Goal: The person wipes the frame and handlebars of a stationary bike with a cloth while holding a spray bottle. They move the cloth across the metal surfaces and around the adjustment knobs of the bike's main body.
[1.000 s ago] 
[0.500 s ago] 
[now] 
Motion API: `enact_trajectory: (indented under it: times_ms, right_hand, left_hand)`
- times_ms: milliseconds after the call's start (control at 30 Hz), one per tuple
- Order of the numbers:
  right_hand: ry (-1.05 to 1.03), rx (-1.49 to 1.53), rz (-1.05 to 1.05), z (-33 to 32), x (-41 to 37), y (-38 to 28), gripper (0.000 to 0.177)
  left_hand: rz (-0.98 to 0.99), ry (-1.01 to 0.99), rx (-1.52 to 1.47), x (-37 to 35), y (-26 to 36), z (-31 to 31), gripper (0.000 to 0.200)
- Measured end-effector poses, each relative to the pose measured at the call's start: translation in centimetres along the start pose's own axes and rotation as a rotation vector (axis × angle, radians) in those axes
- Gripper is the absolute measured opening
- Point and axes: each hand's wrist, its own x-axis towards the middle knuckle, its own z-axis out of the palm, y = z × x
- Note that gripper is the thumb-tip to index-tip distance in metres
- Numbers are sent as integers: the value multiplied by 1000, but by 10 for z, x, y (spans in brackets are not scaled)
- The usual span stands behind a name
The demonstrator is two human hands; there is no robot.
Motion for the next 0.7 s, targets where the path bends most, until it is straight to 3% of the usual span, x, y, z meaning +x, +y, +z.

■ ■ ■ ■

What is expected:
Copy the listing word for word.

Answer to the exercise:
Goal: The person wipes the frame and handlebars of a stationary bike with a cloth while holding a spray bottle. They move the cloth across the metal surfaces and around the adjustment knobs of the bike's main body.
[1.000 s ago] 
[0.500 s ago] 
[now] 
Motion API: `enact_trajectory: (indented under it: times_ms, right_hand, left_hand)`
- times_ms: milliseconds after the call's start (control at 30 Hz), one per tuple
- Order of the numbers:
  right_hand: ry (-1.05 to 1.03), rx (-1.49 to 1.53), rz (-1.05 to 1.05), z (-33 to 32), x (-41 to 37), y (-38 to 28), gripper (0.000 to 0.177)
  left_hand: rz (-0.98 to 0.99), ry (-1.01 to 0.99), rx (-1.52 to 1.47), x (-37 to 35), y (-26 to 36), z (-31 to 31), gripper (0.000 to 0.200)
- Measured end-effector poses, each relative to the pose measured at the call's start: translation in centimetres along the start pose's own axes and rotation as a rotation vector (axis × angle, radians) in those axes
- Gripper is the absolute measured opening
- Point and axes: each hand's wrist, its own x-axis towards the middle knuckle, its own z-axis out of the palm, y = z × x
- Note that gripper is the thumb-tip to index-tip distance in metres
- Numbers are sent as integers: the value multiplied by 1000, but by 10 for z, x, y (spans in brackets are not scaled)
- The usual span stands behind a name
The demonstrator is two human hands; there is no robot.
Motion for the next 0.7 s, targets where the path bends most, until it is straight to 3% of the usual span, x, y, z meaning +x, +y, +z.

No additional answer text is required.